Upon its release, Charleston, SC 1966 received generally positive reviews from most music critics. At Metacritic, which assigns a normalized rating out of 100 to reviews from mainstream critics, the album received an average score of 68, based on 10 reviews, which indicates "generally favorable reviews".

Jessica Phillips with Country Weekly compared it to his previous album Learn to Live, saying "[Rucker] created a successful blend of touching love ballads and positive up-tempo meditations on life with his 2008 foray into country music, Learn to Live, and he reprises that winning mix for his sophomore country solo release", and gave it four out of five stars. Matt Bjorke with Roughstock gave it a four star rating, called all of the tracks on the record "radio ready" and said "Charleston, SC 1966 may not feature many outright old school traditional tunes like Learn to Live featured but in many ways the album features quite a few songs that show off a more 'traditional' feel than most mainstream country albums do nowadays and to be perfectly honest, it’s a sound and feel that suits Darius Rucker like a glove. Sarah Rodman with The Boston Globe favored the album over its predecessor saying it "surpasses its predecessor on the strength of more vibrant and charming tunes." Brian Mansfield with USA Today called it a "fine-sounding country album" and said that with the release, "he seems to have made his primary home in country music".
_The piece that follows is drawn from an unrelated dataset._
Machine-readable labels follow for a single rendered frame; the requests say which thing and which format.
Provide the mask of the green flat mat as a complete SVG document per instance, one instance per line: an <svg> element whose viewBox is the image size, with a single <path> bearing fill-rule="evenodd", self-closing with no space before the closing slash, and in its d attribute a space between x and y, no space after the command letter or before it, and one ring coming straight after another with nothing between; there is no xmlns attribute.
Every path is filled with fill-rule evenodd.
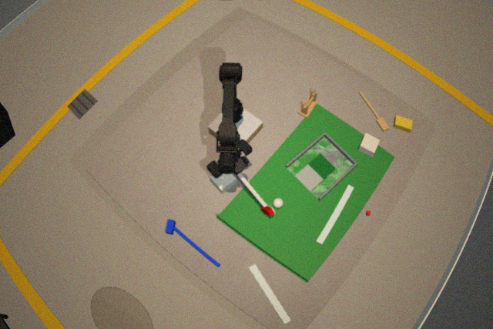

Mario Tarradell with The Dallas Morning News gave it a "B" rating, calling it a "solid follow-up" to Learn to Live, and said that he "ably captures the nuances of mainstream country". Stephen Thomas Erlewine with Allmusic called it "a gleaming example of polished, pressed, modern country-pop" and gave it a three star rating. Rick Moore with American Songwriter gave it three and a half stars, saying "Charleston, SC 1966 doesn’t break any rules or new ground, and probably wasn’t meant to [...] it’s obviously calculated to appeal to the million people who bought Learn to Live, so if you’re one of them, you’ll probably like this record."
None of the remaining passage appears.